Abstract: Label noise is ubiquitous in real-world scenarios, posing a practical challenge to supervised models due to its effect in hurting the generalization performance of deep neural networks. Existing methods primarily employ the sample selection paradigm and usually rely on dataset-dependent prior knowledge (e.g., a pre-defined threshold) to cope with label noise, inevitably degrading the adaptivity. Moreover, existing methods tend to neglect the class balance in selecting samples, leading to biased model performance. To this end, we propose a simple yet effective approach named SED to deal with label noise in a Self-adaptivE and class-balanceD manner. Specifically, we first design a novel sample selection strategy to empower self-adaptivity and class balance when identifying clean and noisy data. A mean-teacher model is then employed to correct labels of noisy samples. Subsequently, we propose a self-adaptive and class-balanced sample re-weighting mechanism to assign different weights to detected noisy samples. Finally, we additionally employ consistency regularization on selected clean samples to improve model generalization performance. Extensive experimental results on synthetic and real-world datasets demonstrate the effectiveness and superiority of our proposed method.

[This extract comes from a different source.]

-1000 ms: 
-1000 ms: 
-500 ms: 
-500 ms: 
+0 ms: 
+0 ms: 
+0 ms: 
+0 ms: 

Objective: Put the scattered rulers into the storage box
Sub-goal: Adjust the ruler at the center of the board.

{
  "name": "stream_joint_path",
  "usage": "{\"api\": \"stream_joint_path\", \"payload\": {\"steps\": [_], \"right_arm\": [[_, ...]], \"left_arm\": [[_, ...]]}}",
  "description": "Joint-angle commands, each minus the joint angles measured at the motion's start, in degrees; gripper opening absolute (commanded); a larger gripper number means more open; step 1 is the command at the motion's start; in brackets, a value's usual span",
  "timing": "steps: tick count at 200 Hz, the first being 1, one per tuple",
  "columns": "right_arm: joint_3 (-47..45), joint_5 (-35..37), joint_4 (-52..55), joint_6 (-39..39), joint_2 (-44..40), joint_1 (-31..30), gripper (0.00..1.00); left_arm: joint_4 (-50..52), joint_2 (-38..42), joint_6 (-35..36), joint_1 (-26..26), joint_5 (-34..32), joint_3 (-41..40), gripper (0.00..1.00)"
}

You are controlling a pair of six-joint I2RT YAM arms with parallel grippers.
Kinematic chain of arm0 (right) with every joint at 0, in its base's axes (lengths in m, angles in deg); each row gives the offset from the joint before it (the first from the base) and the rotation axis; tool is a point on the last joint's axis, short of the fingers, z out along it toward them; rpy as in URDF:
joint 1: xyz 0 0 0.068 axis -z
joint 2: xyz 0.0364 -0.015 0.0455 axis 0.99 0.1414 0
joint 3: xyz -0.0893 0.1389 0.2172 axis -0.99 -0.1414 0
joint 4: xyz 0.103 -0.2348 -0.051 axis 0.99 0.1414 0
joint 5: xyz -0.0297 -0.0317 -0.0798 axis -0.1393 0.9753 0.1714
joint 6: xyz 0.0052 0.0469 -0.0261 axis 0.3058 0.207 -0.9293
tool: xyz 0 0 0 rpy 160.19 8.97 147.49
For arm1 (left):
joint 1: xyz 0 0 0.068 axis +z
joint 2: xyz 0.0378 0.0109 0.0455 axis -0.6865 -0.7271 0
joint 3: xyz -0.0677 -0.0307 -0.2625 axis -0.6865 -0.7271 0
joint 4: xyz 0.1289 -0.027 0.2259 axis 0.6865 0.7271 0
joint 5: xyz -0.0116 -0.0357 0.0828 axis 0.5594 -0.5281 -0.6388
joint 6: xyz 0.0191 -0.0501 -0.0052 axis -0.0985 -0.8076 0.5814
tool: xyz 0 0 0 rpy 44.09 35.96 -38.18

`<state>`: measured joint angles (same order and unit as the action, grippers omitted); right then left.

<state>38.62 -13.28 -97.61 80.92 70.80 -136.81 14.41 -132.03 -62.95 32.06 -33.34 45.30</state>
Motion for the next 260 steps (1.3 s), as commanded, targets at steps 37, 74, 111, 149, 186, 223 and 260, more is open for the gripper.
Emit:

pip install -r requirements.txt
We conduct noise robustness experiments on two synthetically corrupted datasets (i.e., CIFAR100N and CIFAR80N) and three real-world datasets (i.e., Web-Aircraft, Web-Car and Web-Bird. Specifically, we create the closed-set noisy dataset CIFAR100N and the open-set noisy dataset CIFAR80N based on CIFAR100. To make the open-set noisy dataset CIFAR80N, we regard the last 20 categories in CIFAR100 as out-of-distribution. We adopt two classic noise structures: symmetric and asymmetric, with a noise ratio $n \in (0,1)$.
You can download the CIFAR10 and CIFAR100 on this.
You can download the Clothing1M from here.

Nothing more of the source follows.